● What the exercise asks
One exact copy of the listing, minus the images, is the required answer.

START Data excerpt

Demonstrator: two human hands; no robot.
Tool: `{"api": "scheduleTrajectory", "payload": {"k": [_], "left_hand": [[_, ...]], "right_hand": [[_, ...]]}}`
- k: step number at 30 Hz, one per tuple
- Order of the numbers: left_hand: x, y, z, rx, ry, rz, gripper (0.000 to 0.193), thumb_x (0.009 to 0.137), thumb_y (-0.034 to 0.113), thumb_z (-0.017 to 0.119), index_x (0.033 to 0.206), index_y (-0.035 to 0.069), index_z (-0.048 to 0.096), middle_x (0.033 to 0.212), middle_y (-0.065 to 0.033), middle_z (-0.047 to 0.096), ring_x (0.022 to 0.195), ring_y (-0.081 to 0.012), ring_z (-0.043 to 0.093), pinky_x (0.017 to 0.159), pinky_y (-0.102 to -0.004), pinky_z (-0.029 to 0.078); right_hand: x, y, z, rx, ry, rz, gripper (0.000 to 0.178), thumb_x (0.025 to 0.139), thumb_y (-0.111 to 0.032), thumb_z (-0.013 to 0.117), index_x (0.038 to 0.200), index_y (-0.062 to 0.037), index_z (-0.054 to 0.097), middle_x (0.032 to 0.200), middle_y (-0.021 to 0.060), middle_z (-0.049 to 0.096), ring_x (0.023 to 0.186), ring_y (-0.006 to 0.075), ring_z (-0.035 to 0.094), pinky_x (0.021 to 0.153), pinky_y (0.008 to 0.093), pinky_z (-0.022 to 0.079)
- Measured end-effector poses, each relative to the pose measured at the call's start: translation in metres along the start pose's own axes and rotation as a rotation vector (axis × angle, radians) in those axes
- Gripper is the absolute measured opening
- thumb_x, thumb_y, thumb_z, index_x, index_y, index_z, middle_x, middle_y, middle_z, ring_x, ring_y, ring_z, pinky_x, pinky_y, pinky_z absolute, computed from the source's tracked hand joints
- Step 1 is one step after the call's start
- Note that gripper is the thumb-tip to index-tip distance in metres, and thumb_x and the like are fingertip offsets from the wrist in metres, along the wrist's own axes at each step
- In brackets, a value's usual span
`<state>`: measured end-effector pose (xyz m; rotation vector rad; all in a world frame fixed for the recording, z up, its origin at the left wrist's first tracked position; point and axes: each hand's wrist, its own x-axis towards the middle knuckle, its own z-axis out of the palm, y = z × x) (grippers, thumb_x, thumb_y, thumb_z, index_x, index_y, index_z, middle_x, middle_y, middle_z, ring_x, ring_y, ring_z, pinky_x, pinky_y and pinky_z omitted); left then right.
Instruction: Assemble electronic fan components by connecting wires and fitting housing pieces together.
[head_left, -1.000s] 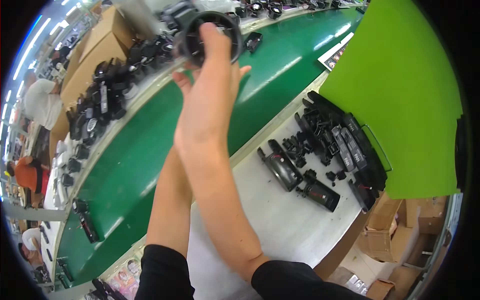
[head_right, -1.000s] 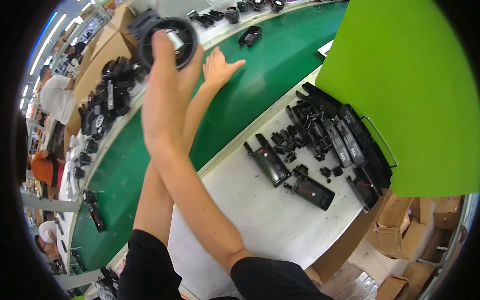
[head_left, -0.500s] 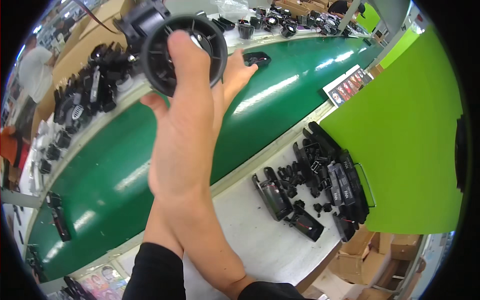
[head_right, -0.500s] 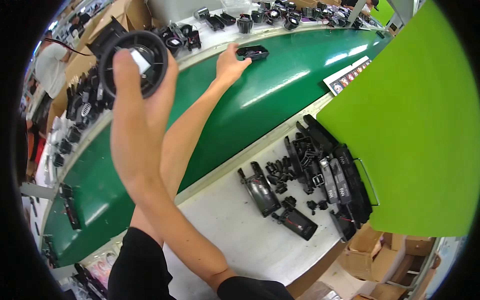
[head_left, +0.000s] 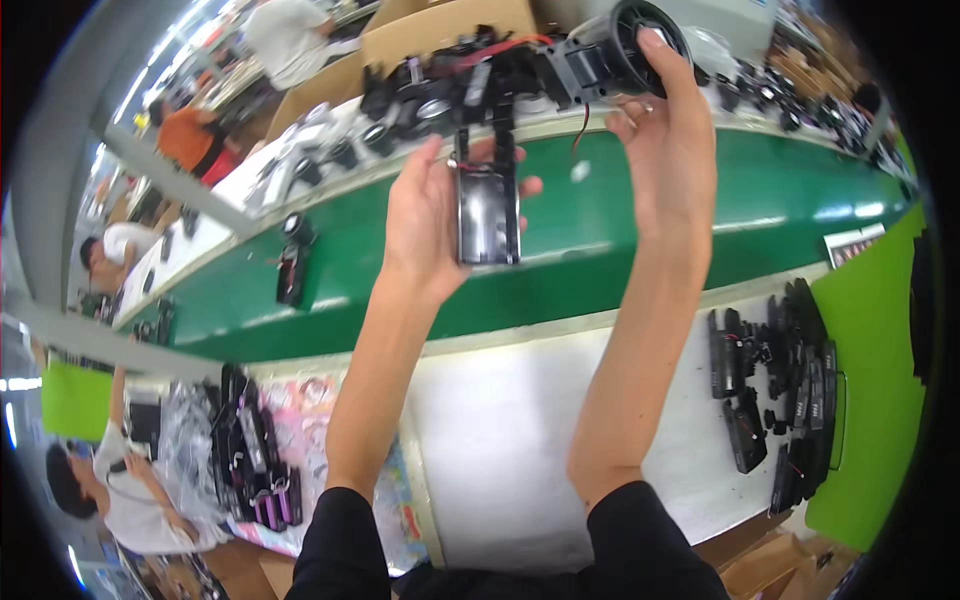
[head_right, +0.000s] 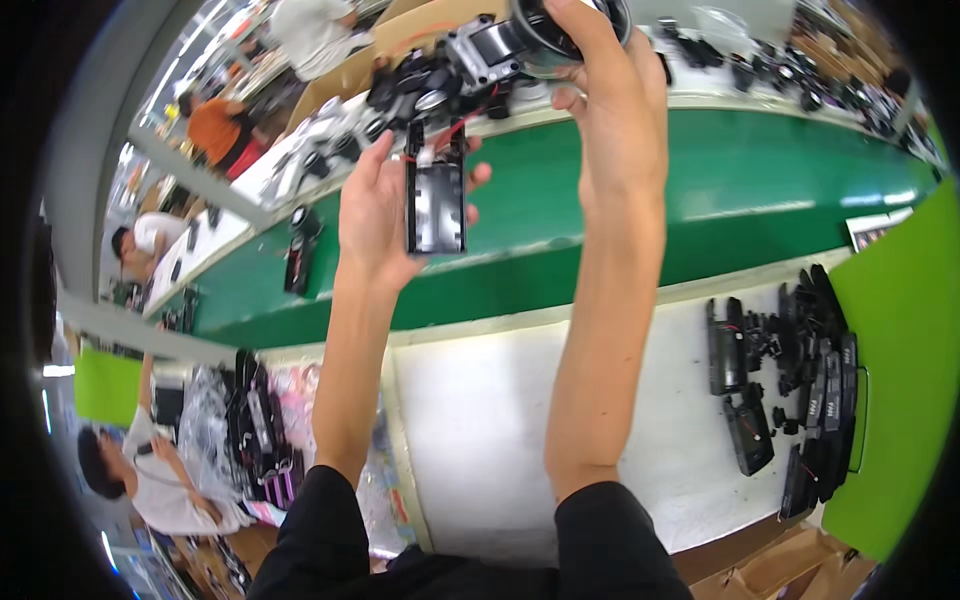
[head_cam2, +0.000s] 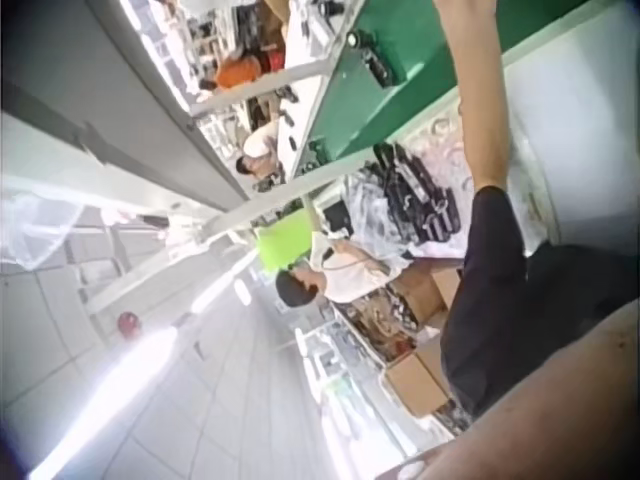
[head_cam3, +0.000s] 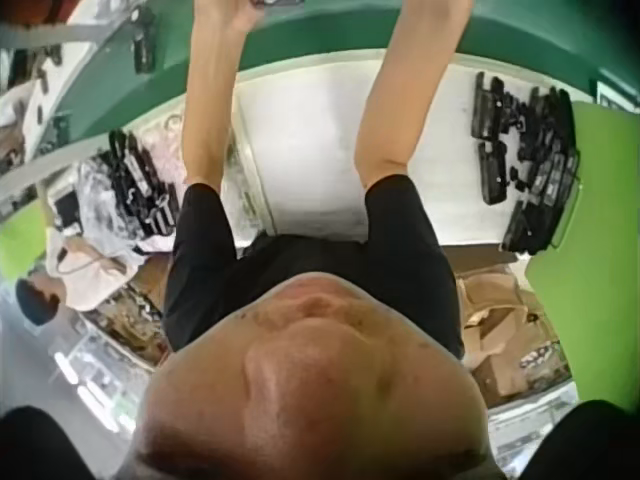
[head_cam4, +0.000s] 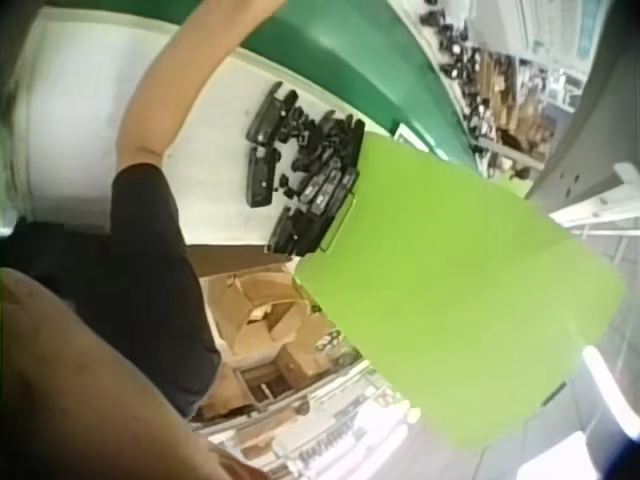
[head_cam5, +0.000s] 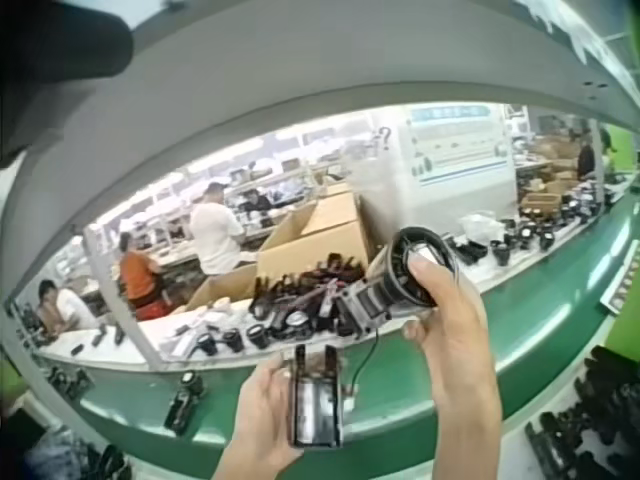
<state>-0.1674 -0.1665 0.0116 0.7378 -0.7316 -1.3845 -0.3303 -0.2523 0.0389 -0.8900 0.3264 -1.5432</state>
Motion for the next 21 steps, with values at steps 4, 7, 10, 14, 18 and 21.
{"api": "scheduleTrajectory", "payload": {"k": [4,7,10,14,18,21], "left_hand": [[-0.074,0.025,-0.010,0.106,0.005,0.079,0.049,0.084,0.029,0.045,0.123,-0.001,0.042,0.105,-0.0157,0.056,0.082,-0.0287,0.064,0.059,-0.0351,0.055],[-0.095,0.036,-0.016,0.125,-0.073,0.127,0.056,0.083,0.029,0.040,0.124,-0.009,0.041,0.113,-0.0253,0.053,0.082,-0.0330,0.061,0.059,-0.0380,0.055],[-0.107,0.044,-0.019,0.096,-0.126,0.145,0.050,0.084,0.030,0.043,0.120,-0.005,0.043,0.107,-0.0196,0.055,0.078,-0.0288,0.062,0.058,-0.0356,0.055],[-0.110,0.046,-0.019,0.071,-0.192,0.172,0.042,0.084,0.028,0.054,0.114,0.000,0.048,0.092,-0.0108,0.060,0.071,-0.0191,0.063,0.057,-0.0319,0.055],[-0.108,0.041,-0.016,0.441,-0.123,0.309,0.040,0.084,0.020,0.061,0.114,-0.004,0.050,0.100,-0.0153,0.062,0.075,-0.0193,0.064,0.057,-0.0274,0.054],[-0.103,0.037,-0.017,0.432,-0.111,0.360,0.034,0.087,0.018,0.060,0.112,-0.003,0.052,0.096,-0.0138,0.064,0.072,-0.0167,0.064,0.057,-0.0260,0.053]], "right_hand": [[-0.025,0.015,0.049,-0.198,-0.274,0.066,0.022,0.083,-0.022,0.062,0.099,-0.0073,0.063,0.091,-0.0007,0.062,0.068,0.0066,0.052,0.057,0.0223,0.037],[-0.048,0.020,0.078,-0.364,-0.390,0.084,0.025,0.082,-0.027,0.062,0.099,-0.0088,0.063,0.088,-0.0026,0.062,0.072,0.0039,0.051,0.058,0.0205,0.034],[-0.066,0.016,0.095,-0.478,-0.488,0.111,0.028,0.080,-0.028,0.063,0.101,-0.0090,0.064,0.086,-0.0045,0.062,0.077,0.0025,0.051,0.060,0.0194,0.032],[-0.077,0.010,0.099,-0.657,-0.415,-0.050,0.030,0.080,-0.027,0.063,0.102,-0.0077,0.065,0.085,-0.0046,0.062,0.076,0.0031,0.051,0.062,0.0198,0.033],[-0.083,0.006,0.098,-0.587,-0.530,-0.167,0.032,0.079,-0.020,0.065,0.105,-0.0021,0.062,0.091,0.0020,0.064,0.084,0.0084,0.057,0.076,0.0233,0.042],[-0.083,0.002,0.095,-0.585,-0.536,-0.157,0.037,0.079,-0.016,0.065,0.112,0.0001,0.060,0.096,0.0043,0.064,0.089,0.0106,0.058,0.085,0.0258,0.043]]}}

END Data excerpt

● Response to this task
Demonstrator: two human hands; no robot.
Tool: `{"api": "scheduleTrajectory", "payload": {"k": [_], "left_hand": [[_, ...]], "right_hand": [[_, ...]]}}`
- k: step number at 30 Hz, one per tuple
- Order of the numbers: left_hand: x, y, z, rx, ry, rz, gripper (0.000 to 0.193), thumb_x (0.009 to 0.137), thumb_y (-0.034 to 0.113), thumb_z (-0.017 to 0.119), index_x (0.033 to 0.206), index_y (-0.035 to 0.069), index_z (-0.048 to 0.096), middle_x (0.033 to 0.212), middle_y (-0.065 to 0.033), middle_z (-0.047 to 0.096), ring_x (0.022 to 0.195), ring_y (-0.081 to 0.012), ring_z (-0.043 to 0.093), pinky_x (0.017 to 0.159), pinky_y (-0.102 to -0.004), pinky_z (-0.029 to 0.078); right_hand: x, y, z, rx, ry, rz, gripper (0.000 to 0.178), thumb_x (0.025 to 0.139), thumb_y (-0.111 to 0.032), thumb_z (-0.013 to 0.117), index_x (0.038 to 0.200), index_y (-0.062 to 0.037), index_z (-0.054 to 0.097), middle_x (0.032 to 0.200), middle_y (-0.021 to 0.060), middle_z (-0.049 to 0.096), ring_x (0.023 to 0.186), ring_y (-0.006 to 0.075), ring_z (-0.035 to 0.094), pinky_x (0.021 to 0.153), pinky_y (0.008 to 0.093), pinky_z (-0.022 to 0.079)
- Measured end-effector poses, each relative to the pose measured at the call's start: translation in metres along the start pose's own axes and rotation as a rotation vector (axis × angle, radians) in those axes
- Gripper is the absolute measured opening
- thumb_x, thumb_y, thumb_z, index_x, index_y, index_z, middle_x, middle_y, middle_z, ring_x, ring_y, ring_z, pinky_x, pinky_y, pinky_z absolute, computed from the source's tracked hand joints
- Step 1 is one step after the call's start
- Note that gripper is the thumb-tip to index-tip distance in metres, and thumb_x and the like are fingertip offsets from the wrist in metres, along the wrist's own axes at each step
- In brackets, a value's usual span
`<state>`: measured end-effector pose (xyz m; rotation vector rad; all in a world frame fixed for the recording, z up, its origin at the left wrist's first tracked position; point and axes: each hand's wrist, its own x-axis towards the middle knuckle, its own z-axis out of the palm, y = z × x) (grippers, thumb_x, thumb_y, thumb_z, index_x, index_y, index_z, middle_x, middle_y, middle_z, ring_x, ring_y, ring_z, pinky_x, pinky_y and pinky_z omitted); left then right.
Instruction: Assemble electronic fan components by connecting wires and fitting housing pieces together.
[head_left, -1.000s] 
[head_right, -1.000s] 
[head_left, -0.500s] 
[head_right, -0.500s] 
[head_left, +0.000s] 
[head_right, +0.000s] 
[head_cam2, +0.000s] 
[head_cam3, +0.000s] 
[head_cam4, +0.000s] 
[head_cam5, +0.000s] 
<state>-0.1674 -0.1665 0.0116 0.7378 -0.7316 -1.3845 -0.3303 -0.2523 0.0389 -0.8900 0.3264 -1.5432</state>
Motion for the next 21 steps, with values at steps 4, 7, 10, 14, 18 and 21.
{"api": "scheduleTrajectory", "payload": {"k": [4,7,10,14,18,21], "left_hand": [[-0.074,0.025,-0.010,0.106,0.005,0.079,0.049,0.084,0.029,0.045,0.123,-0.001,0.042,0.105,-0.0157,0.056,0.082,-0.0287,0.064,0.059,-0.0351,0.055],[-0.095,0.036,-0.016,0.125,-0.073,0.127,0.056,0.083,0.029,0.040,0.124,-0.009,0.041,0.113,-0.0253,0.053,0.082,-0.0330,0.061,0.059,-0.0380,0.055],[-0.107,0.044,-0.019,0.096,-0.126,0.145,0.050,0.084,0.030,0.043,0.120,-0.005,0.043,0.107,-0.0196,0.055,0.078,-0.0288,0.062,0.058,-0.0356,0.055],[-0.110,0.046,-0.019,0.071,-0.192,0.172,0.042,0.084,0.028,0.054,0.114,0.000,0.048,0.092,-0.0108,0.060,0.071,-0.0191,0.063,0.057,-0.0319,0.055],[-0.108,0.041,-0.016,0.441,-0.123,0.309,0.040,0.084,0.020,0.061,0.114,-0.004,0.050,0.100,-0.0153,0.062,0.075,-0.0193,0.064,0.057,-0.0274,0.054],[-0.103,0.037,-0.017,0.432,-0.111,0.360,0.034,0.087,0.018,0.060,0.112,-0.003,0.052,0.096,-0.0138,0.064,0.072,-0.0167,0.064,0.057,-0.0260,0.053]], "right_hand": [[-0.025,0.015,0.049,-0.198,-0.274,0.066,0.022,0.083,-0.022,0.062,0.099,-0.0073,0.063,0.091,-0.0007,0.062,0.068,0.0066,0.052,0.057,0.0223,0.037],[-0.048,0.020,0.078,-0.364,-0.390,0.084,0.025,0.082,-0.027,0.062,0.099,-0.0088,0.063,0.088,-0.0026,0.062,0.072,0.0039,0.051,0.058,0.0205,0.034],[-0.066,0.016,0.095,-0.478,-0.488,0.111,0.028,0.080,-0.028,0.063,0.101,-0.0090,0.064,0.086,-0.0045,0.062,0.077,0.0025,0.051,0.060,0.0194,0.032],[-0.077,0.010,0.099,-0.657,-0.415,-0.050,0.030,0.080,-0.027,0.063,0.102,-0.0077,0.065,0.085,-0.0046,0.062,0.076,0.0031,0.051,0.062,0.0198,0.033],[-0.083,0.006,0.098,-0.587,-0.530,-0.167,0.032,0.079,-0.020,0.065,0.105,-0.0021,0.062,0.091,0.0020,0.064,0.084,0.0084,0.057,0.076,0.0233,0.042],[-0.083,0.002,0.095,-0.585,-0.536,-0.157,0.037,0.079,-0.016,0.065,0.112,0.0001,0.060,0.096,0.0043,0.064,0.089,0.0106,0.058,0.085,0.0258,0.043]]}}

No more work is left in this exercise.